Глава вторая
«Лаптежники» появились внезапно, словно из ниоткуда. Возникли в утренней дымке и низко полетели над эшелонами, скопившимися на станции Лихая. Воздух наполнился их низким, ревущим гулом. Громко, пронзительно закричали дневальные: «Во-о-здух! Во-о-здух!» Люди бросились кто куда, посыпались из теплушек на землю, словно горох.
Засуетились зенитчики лейтенанта Ильясова, стали разворачивать «максимы» навстречу «лаптежникам». «Юнкерсы» прошлись над путями, высматривая добычу, а затем резко набрали высоту и, перевернувшись вверх брюхом, понеслись вниз. Завыли «иерихонские трубы» немецких бомбардировщиков, полетели к земле тяжелые черные «капли»… Укрыться от них было негде: справа и слева – эшелоны, а дальше – голая степь…

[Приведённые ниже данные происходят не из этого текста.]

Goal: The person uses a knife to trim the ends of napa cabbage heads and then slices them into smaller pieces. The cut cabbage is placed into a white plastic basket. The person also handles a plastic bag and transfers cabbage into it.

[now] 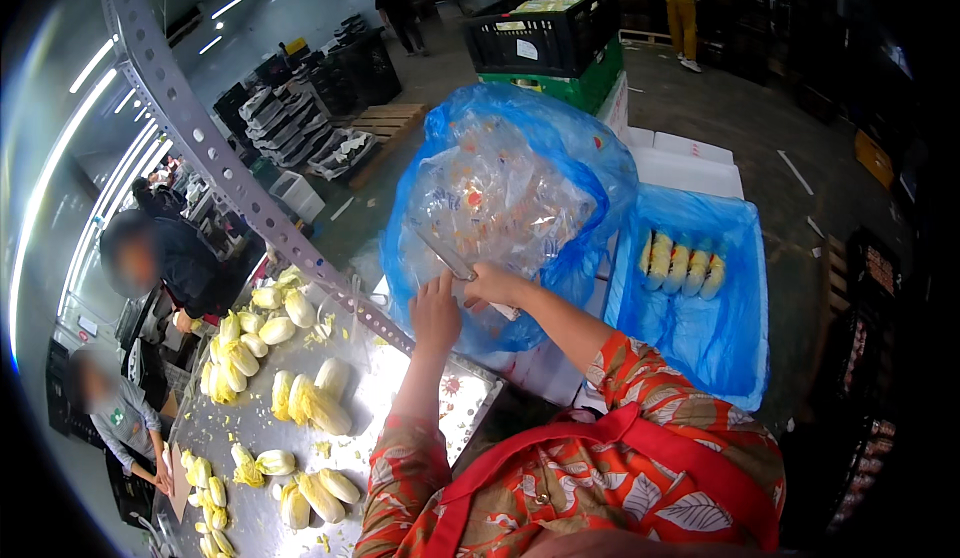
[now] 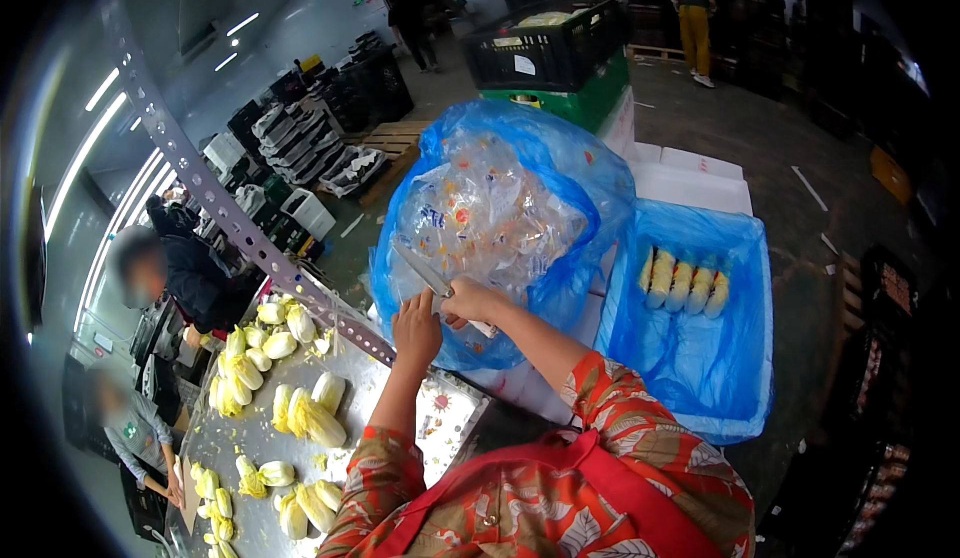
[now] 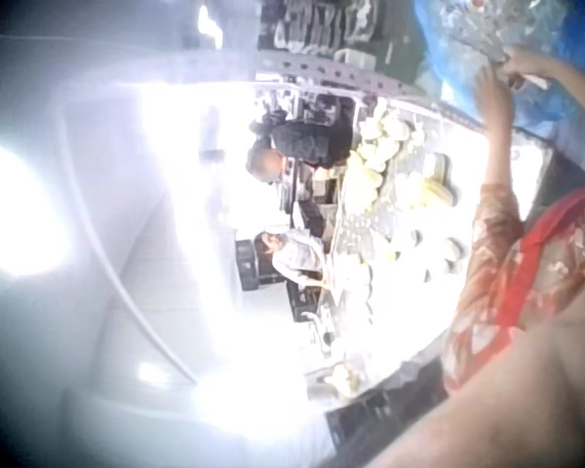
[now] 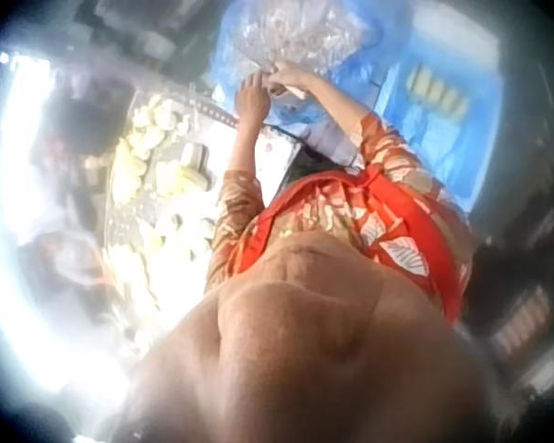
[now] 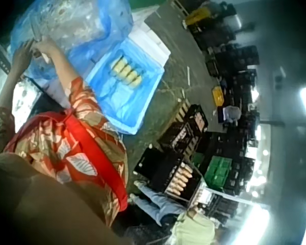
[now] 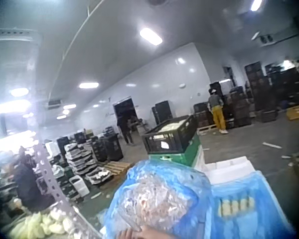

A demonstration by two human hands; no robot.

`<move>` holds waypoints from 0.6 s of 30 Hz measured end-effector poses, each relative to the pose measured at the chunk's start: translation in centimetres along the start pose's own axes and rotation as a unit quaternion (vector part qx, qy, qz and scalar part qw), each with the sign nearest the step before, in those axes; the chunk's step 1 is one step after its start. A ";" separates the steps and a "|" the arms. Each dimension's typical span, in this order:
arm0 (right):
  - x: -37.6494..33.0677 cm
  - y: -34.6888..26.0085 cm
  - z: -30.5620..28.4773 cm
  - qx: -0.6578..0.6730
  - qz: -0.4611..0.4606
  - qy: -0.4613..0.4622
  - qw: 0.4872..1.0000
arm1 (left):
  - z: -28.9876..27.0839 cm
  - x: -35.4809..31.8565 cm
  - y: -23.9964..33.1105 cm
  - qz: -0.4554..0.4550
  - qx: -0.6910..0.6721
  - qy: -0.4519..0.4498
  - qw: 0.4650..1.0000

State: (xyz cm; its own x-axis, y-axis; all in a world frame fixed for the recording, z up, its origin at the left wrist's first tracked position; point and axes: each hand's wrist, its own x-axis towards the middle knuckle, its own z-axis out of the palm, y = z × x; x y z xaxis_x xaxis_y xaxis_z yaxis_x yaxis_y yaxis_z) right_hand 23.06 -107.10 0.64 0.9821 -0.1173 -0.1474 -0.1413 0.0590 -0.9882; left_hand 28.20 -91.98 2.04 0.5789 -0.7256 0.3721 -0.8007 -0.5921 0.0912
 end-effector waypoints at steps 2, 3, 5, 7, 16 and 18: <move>-2.5 -0.9 0.3 -0.061 -0.035 0.003 0.998 | 2.2 0.3 -1.6 -0.023 0.027 -0.057 0.998; -4.1 -1.7 0.7 -0.088 -0.052 -0.001 0.995 | 3.3 0.1 -2.8 -0.036 0.038 -0.078 0.996; -8.6 -2.7 1.1 0.010 -0.108 -0.009 0.994 | 6.1 0.1 -4.8 -0.039 0.037 -0.129 0.990; -12.0 -1.6 0.7 0.059 -0.113 0.036 0.991 | 8.3 0.8 -7.0 -0.034 0.026 -0.181 0.983; -33.6 11.0 -7.8 0.156 0.033 0.492 0.856 | -0.6 0.1 -3.0 0.041 -0.104 -0.128 0.985; -35.8 12.9 -10.1 0.157 0.029 0.562 0.812 | -3.9 -1.2 -1.4 0.016 -0.130 -0.142 0.981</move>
State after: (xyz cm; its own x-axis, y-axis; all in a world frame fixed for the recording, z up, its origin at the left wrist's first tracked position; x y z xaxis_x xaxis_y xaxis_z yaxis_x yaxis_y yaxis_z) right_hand -15.19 -112.11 -7.24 0.2158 -0.9253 -0.3119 0.0282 0.3252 -0.9452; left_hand 28.01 -88.96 5.09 0.5422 -0.8331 0.1096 -0.8103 -0.4839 0.3305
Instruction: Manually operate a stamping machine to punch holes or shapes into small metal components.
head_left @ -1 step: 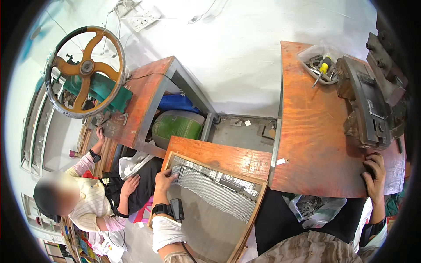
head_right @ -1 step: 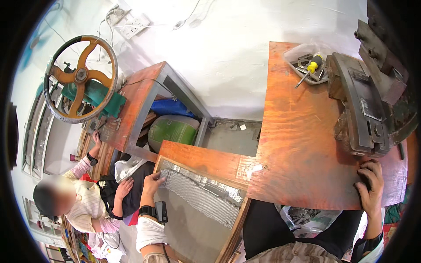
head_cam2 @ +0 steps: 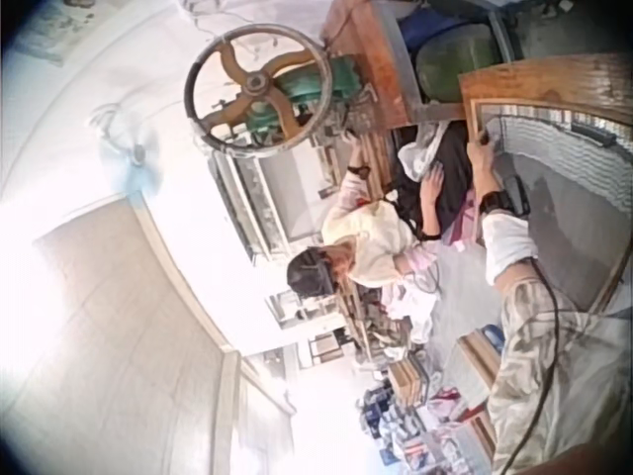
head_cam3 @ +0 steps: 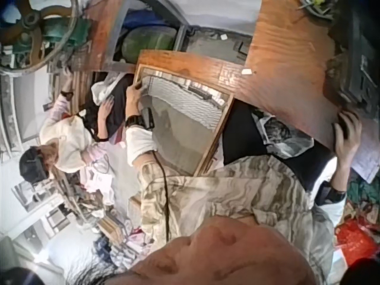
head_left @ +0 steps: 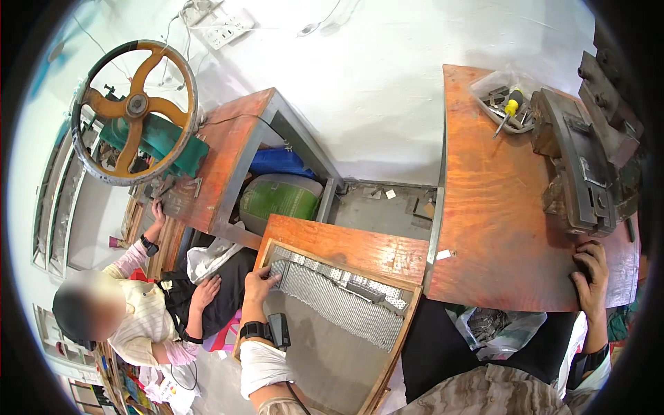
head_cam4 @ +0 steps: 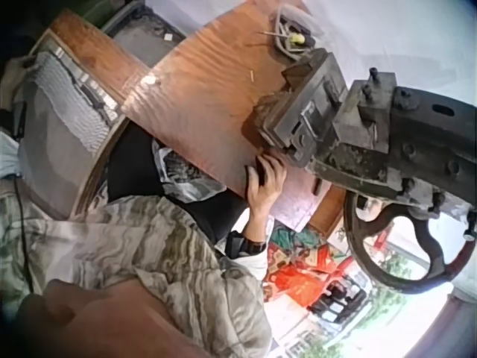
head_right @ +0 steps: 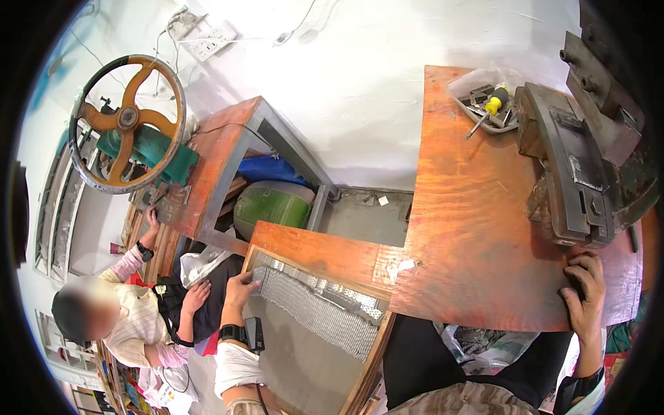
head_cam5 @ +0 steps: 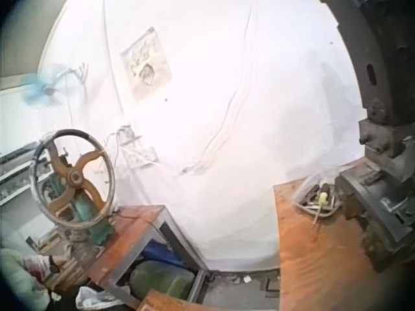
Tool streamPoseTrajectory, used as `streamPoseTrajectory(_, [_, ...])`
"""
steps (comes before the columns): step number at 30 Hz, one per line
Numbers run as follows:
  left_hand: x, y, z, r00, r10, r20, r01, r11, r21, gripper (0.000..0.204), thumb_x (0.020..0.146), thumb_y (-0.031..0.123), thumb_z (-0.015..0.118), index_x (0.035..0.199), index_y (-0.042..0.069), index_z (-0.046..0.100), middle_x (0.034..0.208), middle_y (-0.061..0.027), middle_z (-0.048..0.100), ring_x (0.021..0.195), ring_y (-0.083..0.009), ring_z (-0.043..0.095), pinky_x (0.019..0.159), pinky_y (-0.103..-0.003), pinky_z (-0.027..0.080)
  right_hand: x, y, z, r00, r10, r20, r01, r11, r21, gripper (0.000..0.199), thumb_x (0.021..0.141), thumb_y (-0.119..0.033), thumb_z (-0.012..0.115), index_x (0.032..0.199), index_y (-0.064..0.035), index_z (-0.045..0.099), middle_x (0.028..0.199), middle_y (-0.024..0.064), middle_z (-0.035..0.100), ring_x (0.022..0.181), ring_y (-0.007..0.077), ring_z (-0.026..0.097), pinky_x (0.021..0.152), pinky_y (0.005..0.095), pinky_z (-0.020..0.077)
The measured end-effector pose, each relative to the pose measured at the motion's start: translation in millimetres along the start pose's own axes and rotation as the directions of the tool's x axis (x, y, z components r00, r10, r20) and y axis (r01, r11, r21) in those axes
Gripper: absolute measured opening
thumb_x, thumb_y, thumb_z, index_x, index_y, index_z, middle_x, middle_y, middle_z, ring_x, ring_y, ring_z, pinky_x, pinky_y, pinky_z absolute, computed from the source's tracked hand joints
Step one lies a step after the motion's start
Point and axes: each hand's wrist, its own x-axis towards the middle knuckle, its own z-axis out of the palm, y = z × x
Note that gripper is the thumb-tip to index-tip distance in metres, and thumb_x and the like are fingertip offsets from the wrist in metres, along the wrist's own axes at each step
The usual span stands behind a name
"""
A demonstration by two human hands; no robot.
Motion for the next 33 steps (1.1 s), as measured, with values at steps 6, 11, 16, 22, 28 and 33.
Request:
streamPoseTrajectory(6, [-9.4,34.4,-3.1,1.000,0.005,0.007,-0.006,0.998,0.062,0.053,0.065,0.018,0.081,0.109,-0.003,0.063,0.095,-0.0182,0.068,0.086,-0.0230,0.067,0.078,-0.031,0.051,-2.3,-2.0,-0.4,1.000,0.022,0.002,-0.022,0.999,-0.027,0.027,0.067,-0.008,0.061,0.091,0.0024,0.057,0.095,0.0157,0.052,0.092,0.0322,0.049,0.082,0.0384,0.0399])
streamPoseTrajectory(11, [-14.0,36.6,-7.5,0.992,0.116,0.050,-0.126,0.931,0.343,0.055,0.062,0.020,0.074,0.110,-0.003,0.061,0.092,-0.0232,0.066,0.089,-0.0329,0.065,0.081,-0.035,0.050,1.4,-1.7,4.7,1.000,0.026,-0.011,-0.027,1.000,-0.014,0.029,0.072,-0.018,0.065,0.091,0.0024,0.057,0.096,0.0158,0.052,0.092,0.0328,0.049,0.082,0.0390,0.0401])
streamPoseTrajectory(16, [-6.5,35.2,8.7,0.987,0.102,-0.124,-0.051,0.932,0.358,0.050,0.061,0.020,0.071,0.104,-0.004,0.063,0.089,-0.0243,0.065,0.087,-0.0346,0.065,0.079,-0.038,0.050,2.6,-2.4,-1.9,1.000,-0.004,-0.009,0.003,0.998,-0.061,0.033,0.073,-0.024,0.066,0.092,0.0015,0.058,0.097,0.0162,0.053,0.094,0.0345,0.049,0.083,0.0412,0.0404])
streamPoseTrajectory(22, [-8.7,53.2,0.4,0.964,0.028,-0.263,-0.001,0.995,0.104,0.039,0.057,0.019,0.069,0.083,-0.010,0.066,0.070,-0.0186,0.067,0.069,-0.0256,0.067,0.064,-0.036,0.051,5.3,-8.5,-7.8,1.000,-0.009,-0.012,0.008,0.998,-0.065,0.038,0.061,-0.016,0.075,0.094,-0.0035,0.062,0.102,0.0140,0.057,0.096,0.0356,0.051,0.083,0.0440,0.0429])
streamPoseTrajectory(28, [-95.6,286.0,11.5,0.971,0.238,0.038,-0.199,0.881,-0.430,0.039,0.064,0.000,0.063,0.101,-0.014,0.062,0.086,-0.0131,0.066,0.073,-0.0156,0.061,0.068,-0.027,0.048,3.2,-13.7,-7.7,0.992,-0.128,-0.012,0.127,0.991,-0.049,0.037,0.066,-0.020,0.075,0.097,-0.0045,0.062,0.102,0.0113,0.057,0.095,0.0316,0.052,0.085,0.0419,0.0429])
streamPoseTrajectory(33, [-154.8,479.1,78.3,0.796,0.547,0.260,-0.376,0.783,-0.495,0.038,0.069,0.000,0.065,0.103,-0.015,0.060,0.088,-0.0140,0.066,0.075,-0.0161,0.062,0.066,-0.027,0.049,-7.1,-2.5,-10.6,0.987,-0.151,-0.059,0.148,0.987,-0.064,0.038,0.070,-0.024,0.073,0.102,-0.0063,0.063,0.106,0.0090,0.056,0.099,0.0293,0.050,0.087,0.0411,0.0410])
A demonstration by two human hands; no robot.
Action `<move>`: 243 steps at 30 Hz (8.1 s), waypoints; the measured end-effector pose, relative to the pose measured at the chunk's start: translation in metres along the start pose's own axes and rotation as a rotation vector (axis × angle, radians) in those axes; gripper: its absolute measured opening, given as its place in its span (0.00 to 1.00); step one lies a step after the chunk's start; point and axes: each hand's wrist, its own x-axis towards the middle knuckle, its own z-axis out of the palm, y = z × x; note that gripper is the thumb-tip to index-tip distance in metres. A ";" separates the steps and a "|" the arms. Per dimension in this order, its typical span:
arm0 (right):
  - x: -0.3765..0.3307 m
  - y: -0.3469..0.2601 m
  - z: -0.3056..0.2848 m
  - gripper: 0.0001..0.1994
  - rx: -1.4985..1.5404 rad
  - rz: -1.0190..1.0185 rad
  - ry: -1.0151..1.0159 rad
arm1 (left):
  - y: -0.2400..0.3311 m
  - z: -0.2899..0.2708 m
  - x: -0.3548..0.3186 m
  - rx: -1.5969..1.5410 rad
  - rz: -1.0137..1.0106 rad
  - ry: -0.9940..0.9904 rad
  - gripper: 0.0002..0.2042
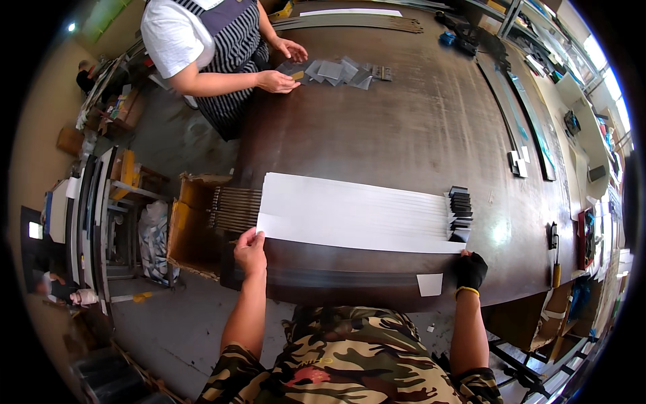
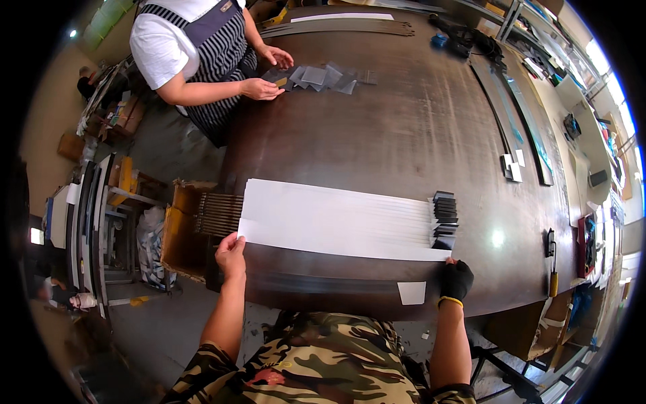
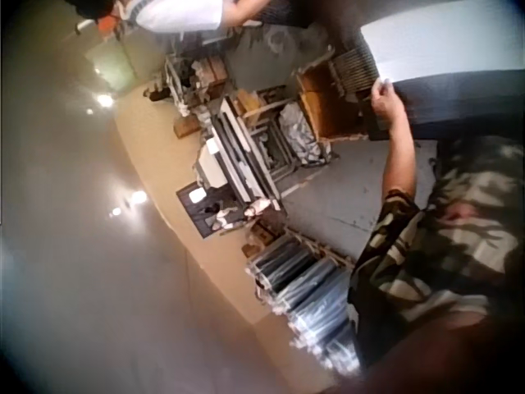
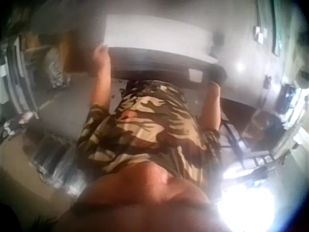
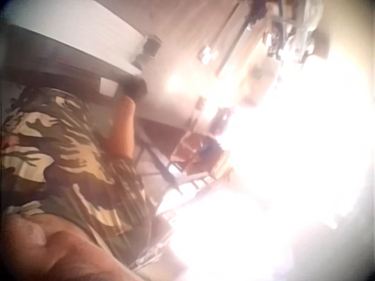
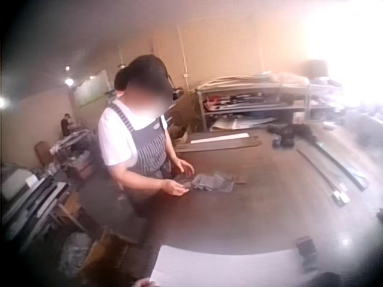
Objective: The person places small white paper separators between long metal strips on a workbench, then stacks the strips into a neat pile. They repeat this process several times, handling the strips one at a time and occasionally using a tool to adjust the stack.
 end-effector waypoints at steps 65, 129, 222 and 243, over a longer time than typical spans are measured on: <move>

Красноармейцы дружно полезли под вагоны, пытаясь укрыться, залегли между рельсами. Зенитчики Ильясова открыли бешеный огонь, но попасть в быстрые «юнкерсы» было трудно. Ю-87 серыми когтистыми птицами пронеслись над составами, а затем снова взмыли вверх. Сухой воздух разрывался от гула моторов, наполнился треском зенитных пулеметов…
Развернувшись, Ю-87 пошли на новый круг. Метили в санитарные вагоны, знали, что раненых не успеют вынести. Открыли огонь, пули защелкали по щебню, зазвенели об рельсы, острыми иглами впились в стены вагонов. Во все стороны полетели длинные щепы…
При первых звуках налета Миша Стрелков бросился к ДШК – защищать КВ-9. За ним кинулся Иван Меньшов – помогать, менять коробки с лентами. Михаил встал за станковый пулемет, задрал ствол максимально вверх. Иван заправил патронную ленту и на всякий случай приготовил вторую коробку. Одной может и не хватить…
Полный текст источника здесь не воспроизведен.